Indonesia's central bank cut its benchmark interest rate for the second time this year in its efforts to improve sluggish economic growth. Bank Indonesia (BI) slashed its benchmark interest rate by 25 basis points to 7%. BI had undertaken a similar sized cut in January after keeping rates unchanged for the last 10 months of 2015.
The recent rate cut was largely expected as the majority of economists surveyed by Reuters had predicted that BI would cut the key rate by 25 basis points.
In its efforts to ease the economy, BI not only lowered interest rates but also reduced the reserve requirement on rupiah deposits by 1 percentage point to 6.5%, effective from March 16. This move is expected to boost liquidity by more than $2.5 billion (34 trillion rupiah).
These measures from the Indonesian central bank come closely on the heels of the U.S. Federal Reserve taking a dovish stance with hopes of further rate hikes fading.

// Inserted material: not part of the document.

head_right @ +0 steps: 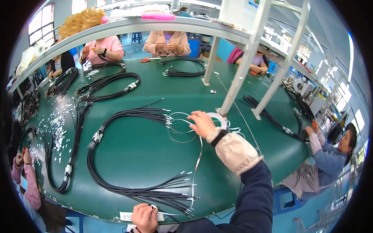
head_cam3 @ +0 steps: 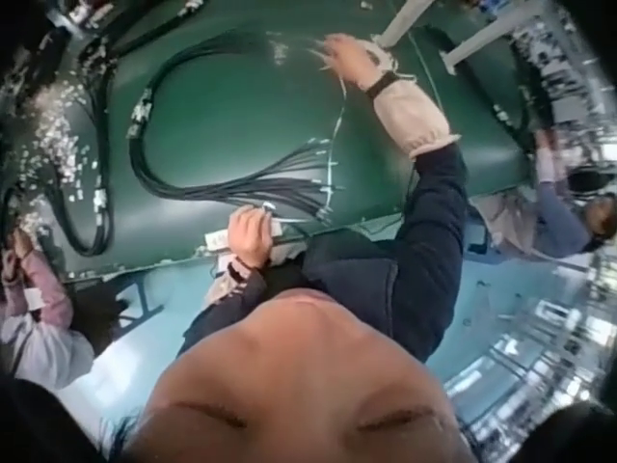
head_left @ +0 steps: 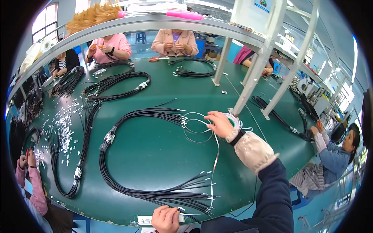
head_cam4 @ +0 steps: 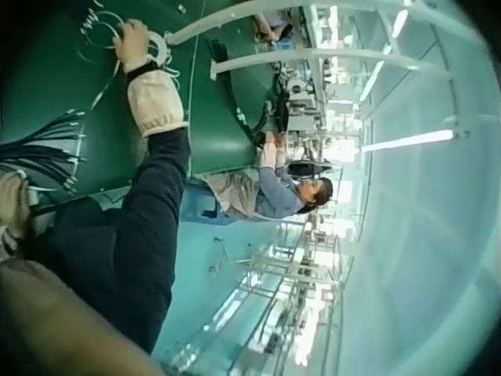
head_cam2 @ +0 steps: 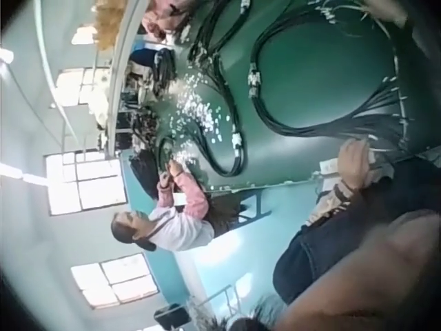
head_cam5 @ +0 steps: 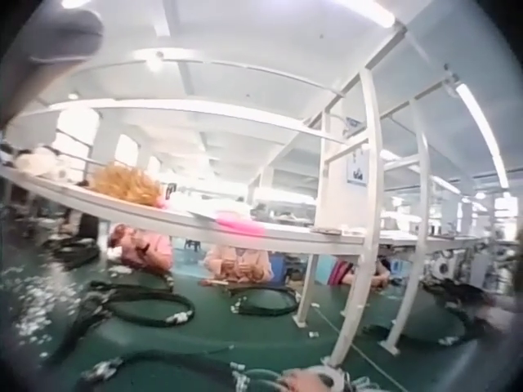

The Indonesian bank stated that its measures to ease monetary policy are aimed at achieving solid macroeconomic stability with reduced inflationary pressure against a backdrop of uncertain global markets. It further pointed out that it will continue to work with the government to control inflation, stimulate domestic economic growth and bring about structural reforms.
The Indonesian president, Joko Widodo, popularly known as "Jokowi" has been quite vocal about his wish to see interest rates fall further to spur growth. As per a Bloomberg report, Indonesia's economy expanded just 4.79% last year, the lowest since 2009. This year, with inflation under control, the overall sentiment is that the rates could be slashed further. In 2016, BI expects inflation to be around the mid-point of its target range of 3% to 5%.
Apart from Indonesia, several other countries are also following the strategy of monetary easing, which generally comes in the form of an interest rate cut, to boost growth. Earlier this year, Bank of Japan's (BOJ) move to impose a negative interest rate for the first time surprised the markets. The BOJ Governor Haruhiko even stated that there will be no limit to efforts for easing monetary policy. The central bank may further expand asset purchases if required. Other Asian countries including Taiwan and Bangladesh have cut rates. Meanwhile, the European Central Bank (ECB) has also hinted on further policy easing in its March 2016 meeting.
Investor sentiment towards Indonesia has improved following its liberalization developments by easing restrictions on foreign investment in several industries including films, restaurants and healthcare earlier this month. Jokowi's move to deregulate the traditionally protectionist economy should help in accelerating growth and making the Indonesian business environment more conducive for new investment.
A Closer Look at 3 Indonesian ETFs
In the light of these developments, we highlight three ETFs - the iShares MSCI Indonesia ETF (NYSEARCA:EIDO), the Market Vectors Indonesia Index ETF (NYSEARCA:IDX) and the Market Vectors Indonesia Small-Cap ETF (NYSEARCA:IDXJ) - that have gained 6.2%, 7.2% and 6.2%, respectively, in the last 10 days. All three have a Zacks ETF Rank of 3 or a 'Hold' rating with a High risk outlook.
This is the most popular ETF tracking the Indonesian market with AUM of $344.3 million and average daily volume of almost 756,000 shares. The fund tracks the MSCI Indonesia Investable Market Index, holding 86 securities in its basket while charging 62 bps in annual fees from investors.
The product is somewhat concentrated in both sectors and securities. The top five firms account for almost half of total assets, while from a sector point of view, financials dominates the fund's assets with 38% share. The fund has a heavy tilt towards large-cap stocks at 84%.
This ETF follows the Market Vectors Indonesia Index, holding a basket of about 45 companies that are based or do most of their business in Indonesia. The product puts about 54.6% of total assets in the top 10 holdings, suggesting moderate concentration. Large caps are pretty prevalent, as these make up 83% of assets. With respect to sector holdings, financials again takes the largest share at 34.9%, followed by consumer staples (18%) and consumer discretionary (14.4%).
The product has amassed $98.1 million in its asset base while it trades in volumes of around 89,000 shares. It charges 58 bps in fees per year from investors.
Unlike the other two, this is a small-cap centric fund. It is unpopular and less liquid having AUM of $5.3 million and average daily volume of about 2,000 shares. The fund tracks the Market Vectors Indonesia Small Cap Index and charges 61 bps in annual fees.
Holding 29 stocks, the product does a decent job of spreading out as the top 10 securities hold about 62% weight. However, it is a bit concentrated from a sector outlook, as financials takes the top spot at 42.1% while industrials and energy round off the next two positions at 23% and 14.7%, respectively.